::: Data

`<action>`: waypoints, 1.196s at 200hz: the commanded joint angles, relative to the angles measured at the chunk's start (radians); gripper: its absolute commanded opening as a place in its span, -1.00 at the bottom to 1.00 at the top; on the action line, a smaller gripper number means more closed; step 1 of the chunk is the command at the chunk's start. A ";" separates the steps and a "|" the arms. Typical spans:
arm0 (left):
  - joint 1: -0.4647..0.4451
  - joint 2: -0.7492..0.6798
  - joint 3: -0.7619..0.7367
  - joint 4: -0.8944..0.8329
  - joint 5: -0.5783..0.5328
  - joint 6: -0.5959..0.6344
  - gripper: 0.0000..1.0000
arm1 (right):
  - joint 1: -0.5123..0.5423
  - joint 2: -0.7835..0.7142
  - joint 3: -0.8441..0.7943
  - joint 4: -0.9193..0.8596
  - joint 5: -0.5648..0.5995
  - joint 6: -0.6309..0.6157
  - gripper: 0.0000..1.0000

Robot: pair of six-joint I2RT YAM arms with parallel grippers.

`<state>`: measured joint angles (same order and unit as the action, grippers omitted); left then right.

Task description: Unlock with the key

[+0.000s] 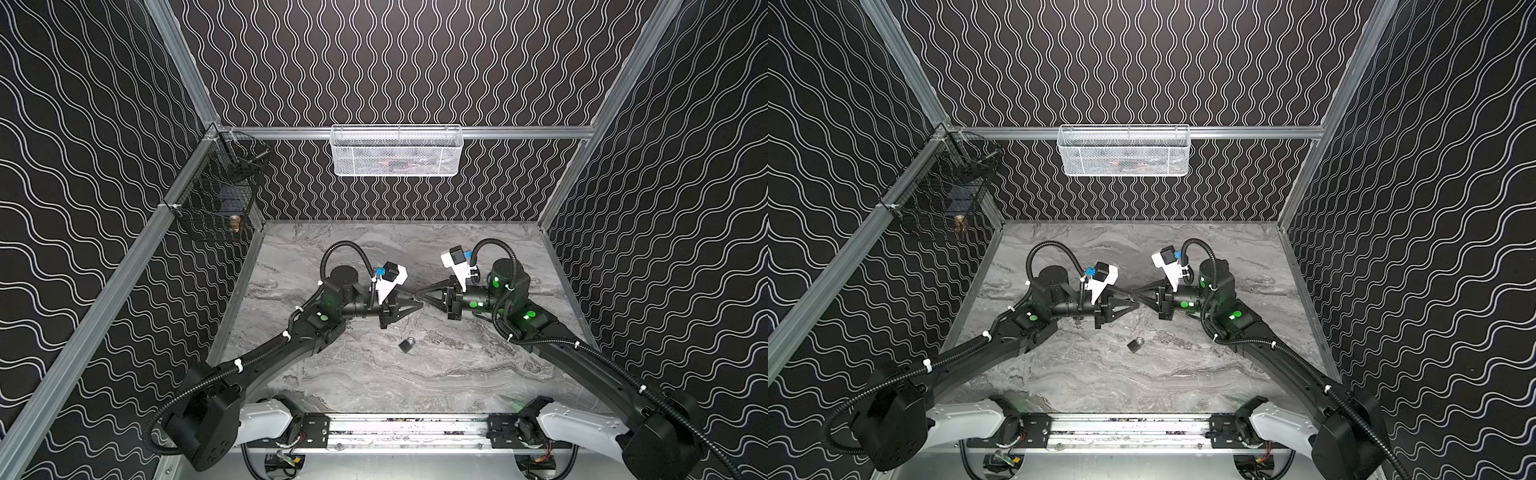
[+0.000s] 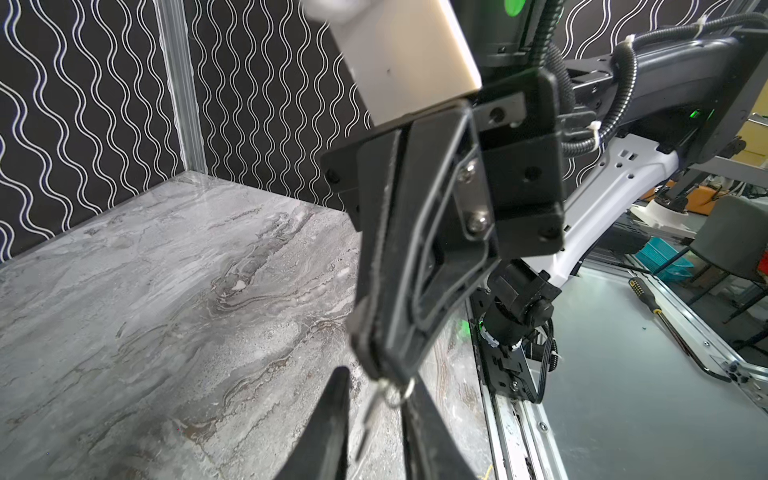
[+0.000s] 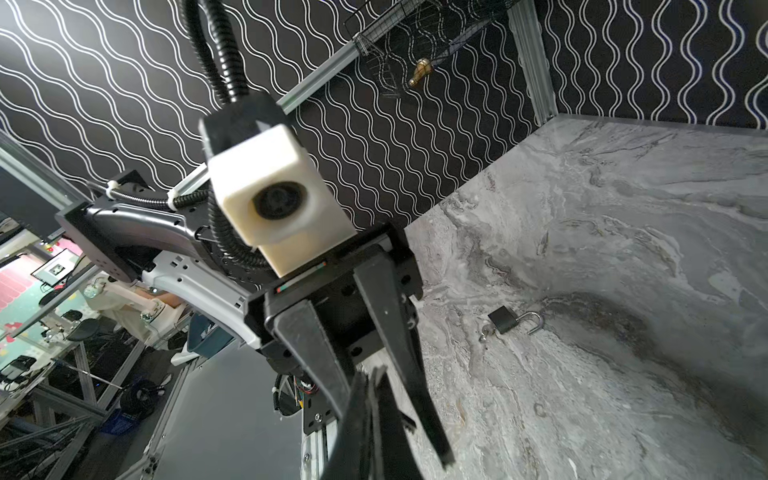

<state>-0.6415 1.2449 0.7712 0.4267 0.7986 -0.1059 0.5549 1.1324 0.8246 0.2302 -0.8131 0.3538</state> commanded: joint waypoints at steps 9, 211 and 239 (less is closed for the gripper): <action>0.000 -0.020 -0.013 0.043 -0.022 -0.004 -0.29 | -0.001 -0.010 -0.010 0.084 0.036 0.050 -1.00; -0.017 -0.213 -0.229 0.495 -0.770 -0.983 0.40 | 0.132 0.105 -0.088 0.693 0.504 0.483 -1.00; -0.031 -0.174 -0.217 0.571 -0.773 -1.023 0.38 | 0.167 0.139 -0.081 0.750 0.549 0.522 -1.00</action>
<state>-0.6636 1.0504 0.5434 0.8463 0.0612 -1.0481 0.7029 1.2499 0.7391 0.8646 -0.3408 0.8230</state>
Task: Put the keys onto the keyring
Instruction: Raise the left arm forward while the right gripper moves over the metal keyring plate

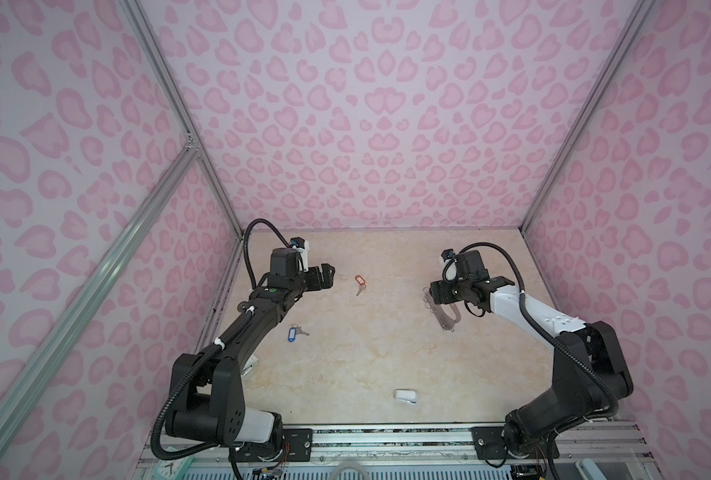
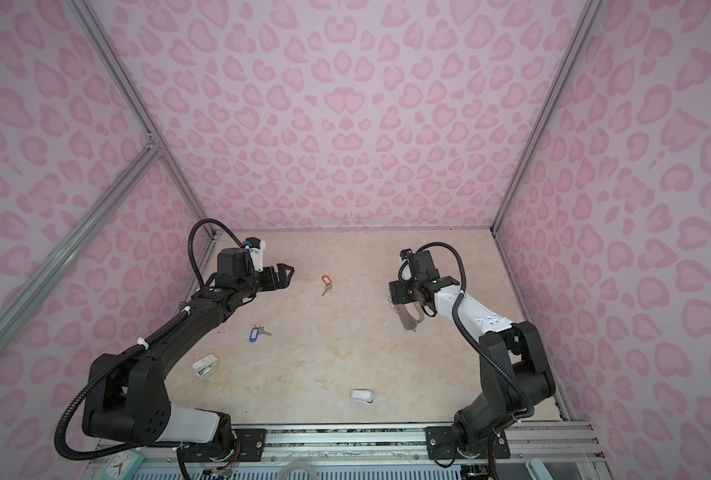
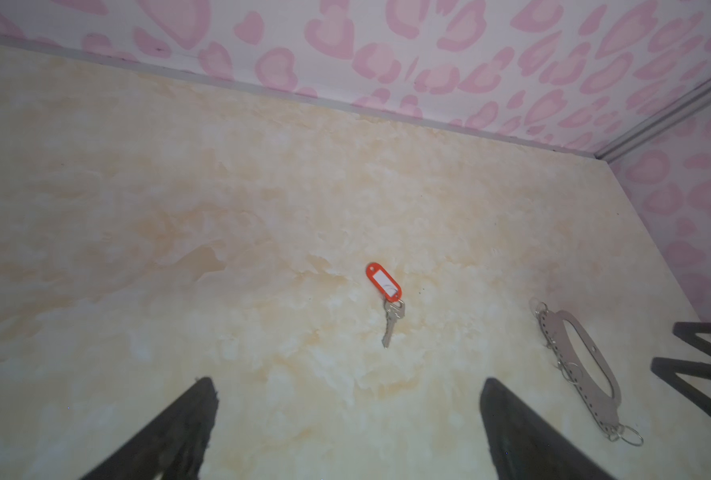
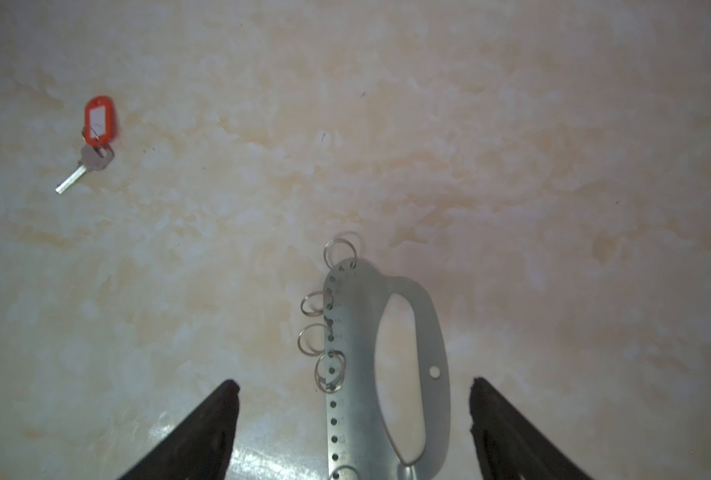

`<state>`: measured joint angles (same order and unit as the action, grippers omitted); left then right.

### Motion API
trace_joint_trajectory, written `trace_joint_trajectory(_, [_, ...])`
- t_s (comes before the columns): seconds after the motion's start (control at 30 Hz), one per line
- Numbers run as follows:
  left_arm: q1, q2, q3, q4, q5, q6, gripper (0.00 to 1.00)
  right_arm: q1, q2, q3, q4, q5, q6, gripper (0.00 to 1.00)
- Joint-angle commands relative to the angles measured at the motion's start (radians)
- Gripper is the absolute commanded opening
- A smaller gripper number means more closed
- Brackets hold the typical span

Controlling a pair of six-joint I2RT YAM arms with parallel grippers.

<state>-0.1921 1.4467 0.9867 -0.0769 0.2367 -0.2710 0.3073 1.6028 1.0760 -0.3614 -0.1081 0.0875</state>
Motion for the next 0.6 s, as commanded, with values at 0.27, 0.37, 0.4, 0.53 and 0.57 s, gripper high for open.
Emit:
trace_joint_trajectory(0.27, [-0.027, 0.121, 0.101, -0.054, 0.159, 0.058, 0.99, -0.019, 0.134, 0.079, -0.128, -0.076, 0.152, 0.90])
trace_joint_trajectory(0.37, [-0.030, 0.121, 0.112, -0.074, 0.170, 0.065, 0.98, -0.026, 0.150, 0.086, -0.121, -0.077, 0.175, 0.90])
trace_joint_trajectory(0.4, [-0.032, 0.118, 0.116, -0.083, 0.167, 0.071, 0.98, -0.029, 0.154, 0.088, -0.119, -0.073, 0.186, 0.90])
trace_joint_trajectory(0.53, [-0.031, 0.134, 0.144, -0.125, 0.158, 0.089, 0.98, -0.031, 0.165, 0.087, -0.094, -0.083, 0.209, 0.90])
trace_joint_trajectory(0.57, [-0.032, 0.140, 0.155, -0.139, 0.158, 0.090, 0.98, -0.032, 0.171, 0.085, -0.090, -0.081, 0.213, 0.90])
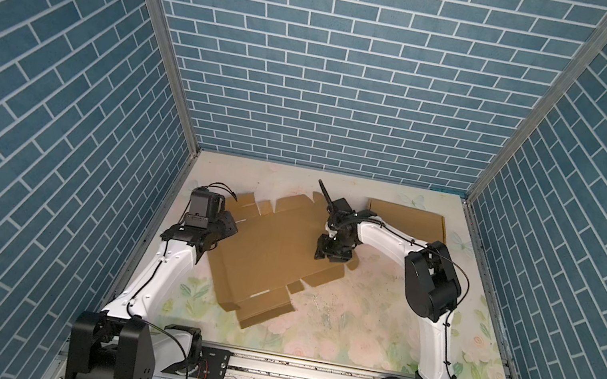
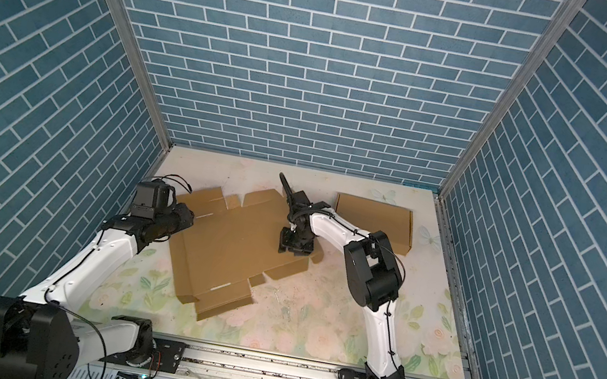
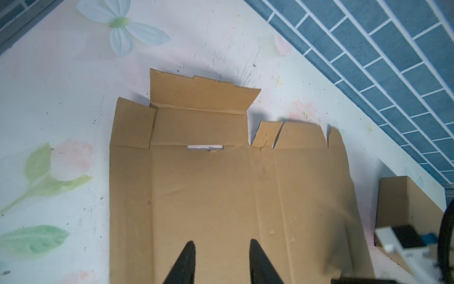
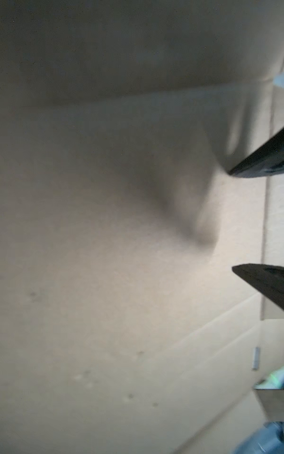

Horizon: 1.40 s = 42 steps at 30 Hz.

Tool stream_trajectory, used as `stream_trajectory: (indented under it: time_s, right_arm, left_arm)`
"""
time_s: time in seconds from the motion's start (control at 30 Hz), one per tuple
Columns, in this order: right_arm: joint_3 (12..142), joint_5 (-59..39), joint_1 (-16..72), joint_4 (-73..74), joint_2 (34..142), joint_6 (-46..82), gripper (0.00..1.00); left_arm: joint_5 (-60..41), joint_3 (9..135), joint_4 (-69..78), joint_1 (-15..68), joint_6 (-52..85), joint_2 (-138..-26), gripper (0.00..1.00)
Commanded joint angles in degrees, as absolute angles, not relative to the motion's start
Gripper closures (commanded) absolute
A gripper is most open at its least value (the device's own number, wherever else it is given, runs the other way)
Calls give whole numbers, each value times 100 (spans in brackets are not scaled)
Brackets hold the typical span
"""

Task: Fold the paper box

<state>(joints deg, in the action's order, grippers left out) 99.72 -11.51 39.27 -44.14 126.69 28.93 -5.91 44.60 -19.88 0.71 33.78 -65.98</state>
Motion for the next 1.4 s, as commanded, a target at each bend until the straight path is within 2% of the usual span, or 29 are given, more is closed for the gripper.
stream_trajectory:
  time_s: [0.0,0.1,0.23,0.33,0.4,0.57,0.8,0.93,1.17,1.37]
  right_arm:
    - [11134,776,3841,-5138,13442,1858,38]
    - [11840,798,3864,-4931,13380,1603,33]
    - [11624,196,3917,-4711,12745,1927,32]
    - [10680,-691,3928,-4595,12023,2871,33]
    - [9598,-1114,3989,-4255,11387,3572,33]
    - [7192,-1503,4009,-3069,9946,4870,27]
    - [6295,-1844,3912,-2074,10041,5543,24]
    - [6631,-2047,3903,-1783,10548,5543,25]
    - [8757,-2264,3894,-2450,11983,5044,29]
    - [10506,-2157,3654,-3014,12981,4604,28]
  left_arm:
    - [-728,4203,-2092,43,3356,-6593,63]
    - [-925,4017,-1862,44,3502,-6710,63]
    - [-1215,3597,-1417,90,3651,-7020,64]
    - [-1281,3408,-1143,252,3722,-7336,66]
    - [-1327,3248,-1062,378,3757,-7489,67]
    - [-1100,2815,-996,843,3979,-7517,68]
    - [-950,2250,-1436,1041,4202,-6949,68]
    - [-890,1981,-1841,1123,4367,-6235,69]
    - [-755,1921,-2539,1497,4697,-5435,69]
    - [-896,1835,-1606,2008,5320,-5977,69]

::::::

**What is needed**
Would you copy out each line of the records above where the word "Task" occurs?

**Completed exercise**
Task description: Unlock with the key
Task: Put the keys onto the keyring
Task: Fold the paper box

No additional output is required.